**REQUIREMENT:**
Until the last line is reached, keep transcribing the material exactly.

┄┄┄┄┄┄

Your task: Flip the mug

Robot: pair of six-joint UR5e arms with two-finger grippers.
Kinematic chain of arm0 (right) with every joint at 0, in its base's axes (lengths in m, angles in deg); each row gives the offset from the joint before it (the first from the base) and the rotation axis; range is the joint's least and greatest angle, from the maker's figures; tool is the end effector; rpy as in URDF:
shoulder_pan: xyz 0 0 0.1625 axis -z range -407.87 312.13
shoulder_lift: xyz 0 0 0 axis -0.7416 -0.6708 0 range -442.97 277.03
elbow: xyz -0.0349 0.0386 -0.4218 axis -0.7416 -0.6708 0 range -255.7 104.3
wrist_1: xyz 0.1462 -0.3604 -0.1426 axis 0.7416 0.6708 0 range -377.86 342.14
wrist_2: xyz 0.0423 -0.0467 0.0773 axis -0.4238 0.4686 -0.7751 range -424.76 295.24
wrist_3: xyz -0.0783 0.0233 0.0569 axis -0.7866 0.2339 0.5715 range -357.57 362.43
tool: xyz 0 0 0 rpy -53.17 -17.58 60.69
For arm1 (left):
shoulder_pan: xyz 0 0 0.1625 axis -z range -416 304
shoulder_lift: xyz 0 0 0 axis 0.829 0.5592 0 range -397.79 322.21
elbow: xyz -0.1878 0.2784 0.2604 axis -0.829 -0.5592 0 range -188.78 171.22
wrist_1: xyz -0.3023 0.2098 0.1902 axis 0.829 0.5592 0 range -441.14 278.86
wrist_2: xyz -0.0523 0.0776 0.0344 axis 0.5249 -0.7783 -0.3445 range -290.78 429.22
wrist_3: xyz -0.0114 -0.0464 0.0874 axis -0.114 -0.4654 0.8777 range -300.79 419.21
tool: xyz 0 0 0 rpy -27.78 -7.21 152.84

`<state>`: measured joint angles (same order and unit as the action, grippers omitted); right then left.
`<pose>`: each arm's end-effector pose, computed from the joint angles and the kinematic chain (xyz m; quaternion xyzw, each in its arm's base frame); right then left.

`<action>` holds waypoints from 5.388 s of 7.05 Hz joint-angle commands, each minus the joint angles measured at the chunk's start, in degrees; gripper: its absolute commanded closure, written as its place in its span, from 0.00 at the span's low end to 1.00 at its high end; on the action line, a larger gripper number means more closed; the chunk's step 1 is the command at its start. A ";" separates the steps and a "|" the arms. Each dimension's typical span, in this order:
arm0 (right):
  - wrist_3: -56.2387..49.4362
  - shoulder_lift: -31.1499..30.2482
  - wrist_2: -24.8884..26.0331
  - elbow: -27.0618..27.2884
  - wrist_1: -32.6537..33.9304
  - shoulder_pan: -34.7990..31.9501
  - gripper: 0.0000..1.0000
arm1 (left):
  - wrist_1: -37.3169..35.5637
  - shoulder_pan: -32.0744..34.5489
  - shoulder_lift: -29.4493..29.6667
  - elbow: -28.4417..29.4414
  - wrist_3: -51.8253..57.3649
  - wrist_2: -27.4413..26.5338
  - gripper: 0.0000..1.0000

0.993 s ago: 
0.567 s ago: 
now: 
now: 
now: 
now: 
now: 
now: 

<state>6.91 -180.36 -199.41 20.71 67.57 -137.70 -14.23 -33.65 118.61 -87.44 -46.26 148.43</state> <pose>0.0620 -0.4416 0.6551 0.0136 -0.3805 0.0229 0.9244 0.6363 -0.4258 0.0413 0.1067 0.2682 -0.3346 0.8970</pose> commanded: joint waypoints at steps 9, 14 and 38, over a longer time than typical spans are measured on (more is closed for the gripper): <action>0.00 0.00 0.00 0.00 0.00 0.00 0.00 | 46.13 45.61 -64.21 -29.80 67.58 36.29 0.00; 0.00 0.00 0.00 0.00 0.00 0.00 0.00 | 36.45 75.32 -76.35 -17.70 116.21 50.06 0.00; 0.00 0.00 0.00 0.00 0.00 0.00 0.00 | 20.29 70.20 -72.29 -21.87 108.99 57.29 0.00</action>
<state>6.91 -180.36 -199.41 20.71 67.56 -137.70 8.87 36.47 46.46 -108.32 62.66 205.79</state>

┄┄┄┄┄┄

**PROBLEM SOLUTION:**
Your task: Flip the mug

Robot: pair of six-joint UR5e arms with two-finger grippers.
Kinematic chain of arm0 (right) with every joint at 0, in its base's axes (lengths in m, angles in deg); each row gives the offset from the joint before it (the first from the base) and the rotation axis; range is the joint's least and greatest angle, from the maker's figures; tool is the end effector; rpy as in URDF:
shoulder_pan: xyz 0 0 0.1625 axis -z range -407.87 312.13
shoulder_lift: xyz 0 0 0 axis -0.7416 -0.6708 0 range -442.97 277.03
elbow: xyz -0.0349 0.0386 -0.4218 axis -0.7416 -0.6708 0 range -255.7 104.3
wrist_1: xyz 0.1462 -0.3604 -0.1426 axis 0.7416 0.6708 0 range -377.86 342.14
wrist_2: xyz 0.0423 -0.0467 0.0773 axis -0.4238 0.4686 -0.7751 range -424.76 295.24
wrist_3: xyz -0.0783 0.0233 0.0569 axis -0.7866 0.2339 0.5715 range -357.57 362.43
tool: xyz 0 0 0 rpy -53.17 -17.58 60.69
For arm1 (left):
shoulder_pan: xyz 0 0 0.1625 axis -z range -416 304
shoulder_lift: xyz 0 0 0 axis 0.829 0.5592 0 range -397.79 322.21
elbow: xyz -0.1878 0.2784 0.2604 axis -0.829 -0.5592 0 range -188.78 171.22
wrist_1: xyz -0.3023 0.2098 0.1902 axis 0.829 0.5592 0 range -441.14 278.86
wrist_2: xyz -0.0523 0.0776 0.0344 axis 0.5249 -0.7783 -0.3445 range -290.78 429.22
wrist_3: xyz -0.0114 -0.0464 0.0874 axis -0.114 -0.4654 0.8777 range -300.79 419.21
tool: xyz 0 0 0 rpy -27.78 -7.21 152.84

`<state>`: measured joint angles (same order and unit as the action, grippers omitted); right then left.
`<pose>`: each arm's end-effector pose, computed from the joint angles and the kinematic chain (xyz m; quaternion xyzw, each in its arm's base frame); right then left.

`<action>` holds waypoints from 5.388 s of 7.05 Hz joint-angle commands, each minus the joint angles measured at the chunk's start, in degrees; gripper: its absolute commanded closure, written as its place in its span, from 0.00 at the span's low end to 1.00 at its high end; on the action line, a larger gripper number means more closed; the chunk's step 1 is the command at its start. A ";" separates the steps and a "|" the arms. Each dimension's typical span, in this order:
arm0 (right):
  - wrist_3: -56.2387..49.4362
  - shoulder_lift: -31.1499..30.2482
  - wrist_2: -24.8884..26.0331
  - elbow: -27.0618..27.2884
  - wrist_1: -32.6537..33.9304
  - shoulder_pan: -34.7990..31.9501
  - gripper: 0.0000..1.0000
arm1 (left):
  - wrist_1: -37.3169..35.5637
  - shoulder_pan: -32.0744..34.5489
  - shoulder_lift: -29.4493..29.6667
  - elbow: -28.4417..29.4414
  - wrist_3: -51.8253..57.3649
  - wrist_2: -27.4413..26.5338
  - gripper: 0.0000..1.0000

0.993 s ago: 
0.567 s ago: 
now: 
now: 
now: 
now: 
now: 
now: 

<state>6.91 -180.36 -199.41 20.71 67.57 -137.70 -14.23 -33.65 118.61 -87.44 -46.26 148.43</state> <pose>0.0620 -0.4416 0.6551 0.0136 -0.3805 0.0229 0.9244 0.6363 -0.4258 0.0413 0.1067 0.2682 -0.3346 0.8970</pose> commanded: joint waypoints at steps 9, 14 and 38, over a longer time than typical spans are measured on (more is closed for the gripper): <action>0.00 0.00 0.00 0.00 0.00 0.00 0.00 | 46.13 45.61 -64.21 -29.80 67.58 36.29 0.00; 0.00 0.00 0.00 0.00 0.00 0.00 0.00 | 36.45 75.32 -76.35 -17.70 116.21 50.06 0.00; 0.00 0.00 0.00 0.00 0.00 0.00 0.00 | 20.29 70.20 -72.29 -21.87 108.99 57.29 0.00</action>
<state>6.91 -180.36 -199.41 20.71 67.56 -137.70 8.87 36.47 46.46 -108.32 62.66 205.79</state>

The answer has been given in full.